TIL: When to use the partitioning key in indexes on partitioned tables

2022-10-02

Alan Vardy
 postgres

TLDR; For partitioned tables, only use the partitioning key in unique indexes.

Imagine that we have a users table partitioned by country, and wish to create a couple of indexes.

CREATE TABLE users ( 
    country         text not null,
    age             int not null,
    name            text not null
) PARTITION BY LIST (country);

If we want to create a new index to ensure that we do not have duplicate names per country, we would need to include the country in the unique index. We cannot create an index with just the name because then we cannot guarantee uniqueness across partitions… we can only do so by partition.

CREATE UNIQUE INDEX unique_country_name_idx ON users (country, name)

But if we want to put an index on age (so we can query all the people in a country who are older than 16 for example), we do not want to use the partitioning column.
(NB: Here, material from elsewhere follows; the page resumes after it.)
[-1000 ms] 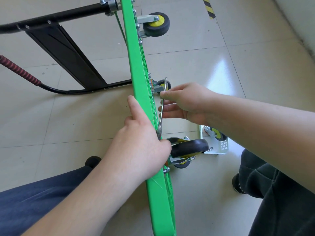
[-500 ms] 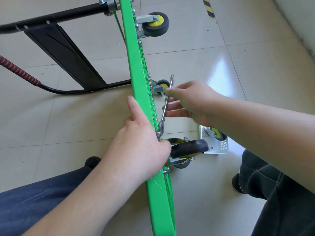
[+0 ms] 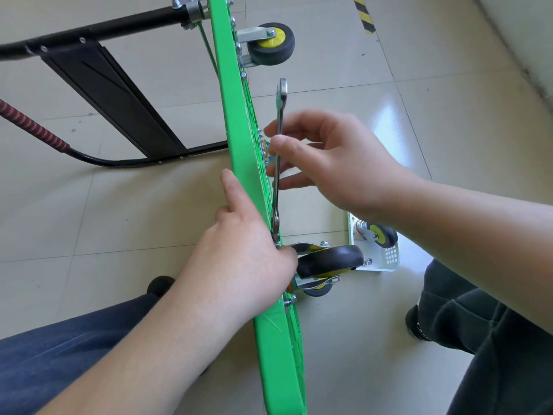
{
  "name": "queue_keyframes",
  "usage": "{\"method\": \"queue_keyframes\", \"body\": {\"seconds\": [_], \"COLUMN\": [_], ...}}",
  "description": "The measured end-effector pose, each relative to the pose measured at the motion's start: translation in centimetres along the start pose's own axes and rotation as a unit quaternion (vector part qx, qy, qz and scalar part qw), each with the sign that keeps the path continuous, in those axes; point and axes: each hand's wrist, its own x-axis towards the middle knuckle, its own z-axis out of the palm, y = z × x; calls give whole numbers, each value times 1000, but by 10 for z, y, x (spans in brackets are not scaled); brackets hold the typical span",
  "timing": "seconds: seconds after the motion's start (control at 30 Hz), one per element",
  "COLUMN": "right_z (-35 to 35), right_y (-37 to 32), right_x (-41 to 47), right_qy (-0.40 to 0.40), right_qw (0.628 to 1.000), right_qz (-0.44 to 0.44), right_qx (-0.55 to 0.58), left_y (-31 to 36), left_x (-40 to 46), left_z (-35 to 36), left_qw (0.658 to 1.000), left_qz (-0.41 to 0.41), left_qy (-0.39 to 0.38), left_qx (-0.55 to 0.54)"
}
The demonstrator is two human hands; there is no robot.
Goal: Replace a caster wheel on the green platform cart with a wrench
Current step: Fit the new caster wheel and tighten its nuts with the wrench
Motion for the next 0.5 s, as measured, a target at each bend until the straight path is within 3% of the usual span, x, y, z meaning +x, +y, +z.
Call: {"method": "queue_keyframes", "body": {"seconds": [0.23,0.5], "right_z": [5,7], "right_y": [12,30], "right_x": [-2,19], "right_qy": [-4,38], "right_qw": [1000,976], "right_qz": [29,195], "right_qx": [5,93], "left_y": [1,1], "left_x": [0,-1], "left_z": [0,-1], "left_qw": [1000,1000], "left_qz": [-5,-6], "left_qy": [-4,-9], "left_qx": [0,-1]}}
CREATE INDEX age_idx ON users (age)

This works because if you query for all users in the United States that are 7 or below, Postgres will first find the partition for the United States and then use the index within only that partition.

If you add the country column to the non-unique index it will be counter-productive because it enlarges the index and makes it less likely that the query planner will use it as it prefers smaller indexes to larger ones. Once an index is determined to be not specific enough to a use case it will often just fall back to a sequential scan, aka just reading the whole table.